O porta-voz do Observatório de Segurança, Criminalidade Organizada e Terrorismo (OSCOT) considera que Portugal está no «puzzle de enquadramento» da jihad islâmica, não como alvo, mas como ponto de passagem.

De acordo com Filipe Pathé Duarte, existem duas conclusões sobre as notícias dos últimos dias, que dão conta da passagem de jovens britânicos por Portugal antes de rumarem às fileiras do Estado Islâmico na Síria, sendo que uma destas é precisamente o facto de o nosso país ser «ponto de passagem».
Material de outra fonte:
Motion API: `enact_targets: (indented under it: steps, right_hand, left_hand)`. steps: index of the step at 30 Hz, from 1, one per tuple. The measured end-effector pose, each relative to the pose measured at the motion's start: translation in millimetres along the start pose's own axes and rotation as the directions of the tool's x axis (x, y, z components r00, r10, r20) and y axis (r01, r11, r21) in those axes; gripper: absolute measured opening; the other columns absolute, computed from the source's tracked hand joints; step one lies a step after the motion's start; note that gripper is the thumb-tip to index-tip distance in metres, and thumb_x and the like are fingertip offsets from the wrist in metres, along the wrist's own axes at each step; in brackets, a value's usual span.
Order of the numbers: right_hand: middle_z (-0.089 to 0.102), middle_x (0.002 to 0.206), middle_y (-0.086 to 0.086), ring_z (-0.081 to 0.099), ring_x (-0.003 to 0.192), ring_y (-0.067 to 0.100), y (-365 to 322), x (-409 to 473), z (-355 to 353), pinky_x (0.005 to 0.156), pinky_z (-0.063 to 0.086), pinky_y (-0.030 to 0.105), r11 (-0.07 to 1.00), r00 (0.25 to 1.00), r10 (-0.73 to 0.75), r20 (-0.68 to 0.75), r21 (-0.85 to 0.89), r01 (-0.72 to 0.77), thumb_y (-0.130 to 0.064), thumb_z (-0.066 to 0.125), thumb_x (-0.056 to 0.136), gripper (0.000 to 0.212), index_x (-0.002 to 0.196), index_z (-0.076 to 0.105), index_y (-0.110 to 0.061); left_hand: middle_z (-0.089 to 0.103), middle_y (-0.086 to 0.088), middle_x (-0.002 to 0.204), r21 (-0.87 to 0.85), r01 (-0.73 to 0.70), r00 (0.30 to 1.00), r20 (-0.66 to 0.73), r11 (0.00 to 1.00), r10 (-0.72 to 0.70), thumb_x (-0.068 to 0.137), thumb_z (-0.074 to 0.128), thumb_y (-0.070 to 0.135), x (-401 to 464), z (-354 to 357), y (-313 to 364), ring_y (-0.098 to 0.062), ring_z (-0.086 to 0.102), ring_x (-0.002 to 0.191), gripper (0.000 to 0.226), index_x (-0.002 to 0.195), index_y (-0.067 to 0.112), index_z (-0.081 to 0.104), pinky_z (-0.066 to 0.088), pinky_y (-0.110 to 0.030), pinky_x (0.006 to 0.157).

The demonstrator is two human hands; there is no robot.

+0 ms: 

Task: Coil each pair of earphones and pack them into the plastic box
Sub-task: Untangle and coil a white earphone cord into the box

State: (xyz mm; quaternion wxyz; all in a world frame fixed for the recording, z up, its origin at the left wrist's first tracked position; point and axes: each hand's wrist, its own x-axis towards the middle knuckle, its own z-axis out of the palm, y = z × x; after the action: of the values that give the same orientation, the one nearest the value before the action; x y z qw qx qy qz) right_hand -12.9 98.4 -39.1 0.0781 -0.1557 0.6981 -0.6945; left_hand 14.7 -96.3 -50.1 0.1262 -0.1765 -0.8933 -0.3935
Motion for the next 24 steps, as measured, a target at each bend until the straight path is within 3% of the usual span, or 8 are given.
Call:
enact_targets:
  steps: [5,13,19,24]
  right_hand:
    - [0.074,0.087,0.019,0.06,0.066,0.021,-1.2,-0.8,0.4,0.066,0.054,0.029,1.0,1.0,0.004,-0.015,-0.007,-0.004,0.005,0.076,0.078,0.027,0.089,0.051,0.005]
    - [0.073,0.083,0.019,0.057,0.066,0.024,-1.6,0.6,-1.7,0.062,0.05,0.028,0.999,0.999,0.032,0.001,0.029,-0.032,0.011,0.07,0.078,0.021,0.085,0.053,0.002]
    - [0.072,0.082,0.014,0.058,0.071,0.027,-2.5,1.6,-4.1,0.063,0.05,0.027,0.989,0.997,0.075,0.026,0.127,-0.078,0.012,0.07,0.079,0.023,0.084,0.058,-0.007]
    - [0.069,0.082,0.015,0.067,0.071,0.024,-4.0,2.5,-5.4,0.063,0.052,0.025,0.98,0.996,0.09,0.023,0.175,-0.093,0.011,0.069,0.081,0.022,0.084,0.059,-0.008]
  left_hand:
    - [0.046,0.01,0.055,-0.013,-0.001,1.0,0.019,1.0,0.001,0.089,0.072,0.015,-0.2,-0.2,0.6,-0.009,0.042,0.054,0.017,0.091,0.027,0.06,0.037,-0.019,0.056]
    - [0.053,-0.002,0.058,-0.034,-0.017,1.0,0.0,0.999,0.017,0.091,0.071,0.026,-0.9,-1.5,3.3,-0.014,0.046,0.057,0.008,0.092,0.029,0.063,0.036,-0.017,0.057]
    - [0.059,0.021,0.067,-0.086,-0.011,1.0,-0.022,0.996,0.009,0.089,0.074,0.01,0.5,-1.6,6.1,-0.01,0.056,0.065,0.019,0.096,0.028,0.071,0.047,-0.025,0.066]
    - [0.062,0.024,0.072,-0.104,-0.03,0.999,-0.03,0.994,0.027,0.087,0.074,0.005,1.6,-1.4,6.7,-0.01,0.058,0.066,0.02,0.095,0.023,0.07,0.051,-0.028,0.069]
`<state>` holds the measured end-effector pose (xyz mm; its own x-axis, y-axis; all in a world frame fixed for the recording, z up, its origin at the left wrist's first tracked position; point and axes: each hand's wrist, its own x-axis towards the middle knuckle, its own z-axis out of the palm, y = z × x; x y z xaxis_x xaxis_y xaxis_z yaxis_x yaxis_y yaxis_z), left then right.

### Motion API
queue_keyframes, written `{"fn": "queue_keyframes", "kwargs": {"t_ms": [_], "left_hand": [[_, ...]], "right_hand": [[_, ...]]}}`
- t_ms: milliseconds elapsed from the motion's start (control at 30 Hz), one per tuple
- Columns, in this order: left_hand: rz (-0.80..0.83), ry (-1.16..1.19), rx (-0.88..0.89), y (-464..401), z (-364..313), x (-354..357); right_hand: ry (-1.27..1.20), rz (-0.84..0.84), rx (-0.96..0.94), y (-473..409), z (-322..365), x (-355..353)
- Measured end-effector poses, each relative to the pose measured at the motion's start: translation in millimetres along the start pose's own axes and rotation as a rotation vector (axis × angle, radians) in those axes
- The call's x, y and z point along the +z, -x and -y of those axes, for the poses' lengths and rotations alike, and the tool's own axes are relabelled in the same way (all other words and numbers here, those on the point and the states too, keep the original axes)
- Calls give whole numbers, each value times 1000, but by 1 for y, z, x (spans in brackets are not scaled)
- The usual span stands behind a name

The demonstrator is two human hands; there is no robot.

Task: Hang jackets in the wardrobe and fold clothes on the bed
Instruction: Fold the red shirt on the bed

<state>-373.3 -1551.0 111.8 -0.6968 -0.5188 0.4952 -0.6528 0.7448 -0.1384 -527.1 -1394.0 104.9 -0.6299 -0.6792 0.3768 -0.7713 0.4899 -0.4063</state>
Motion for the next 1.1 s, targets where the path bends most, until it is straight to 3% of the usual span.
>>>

«Naturalmente, longe de qualquer alarmismo, Portugal está enquadrado no puzzle da própria jihad, não sendo alvo preferencial, mas acima de tudo como ponto de recuo e passagem, o que acaba por ser uma forma de podermos consciencializarmo-nos».


Segundo o responsável, as autoridades portuguesas estão a agir «atempadamente e de acordo com aquilo que é pretendido perante o próprio nível de ameaça».

A propósito, lembrou que Portugal é membro da NATO e da União Europeia, mas que se encontra no extremo ocidental da Europa, «fazendo fronteira com o Magrebe».

O responsável considerou ainda que os jovens que são recrutados para a jihad pertencem a «franjas sociais que estão permeáveis na Europa», reconhecendo que essa realidade não se encontra no nosso país.

«Por uma questão de proporcionalidade, as comunidades muçulmanas francesas, britânicas, alemãs ou holandesas são muito mais dilatadas que a portuguesa. A nossa é muito reduzida, estando perfeitamente inserida na sociedade».


De acordo com Pathé Duarte, o facto de não haver recrutamento de jovens portugueses não quer dizer que, no âmbito da livre circulação da União Europeia, «alguém não circule e não venha cá cometer um atentado», frisando que essa realidade há que ser tida em conta «permanentemente».

A Procuradoria-Geral da República confirmou domingo a existência de vários inquéritos para investigar factos relacionados com o denominado Estado Islâmico, um dos quais investiga atividades desenvolvidas nos Açores.

Na quinta-feira passada, a TVI apurou que um português foi levado para interrogatório pela Unidade Nacional de Contraterrorismo depois da Polícia Judiciária ter detetado numa rede social uma página em que afirmava que queria ir combater para a Síria com os jihadistas do Estado Islâmico.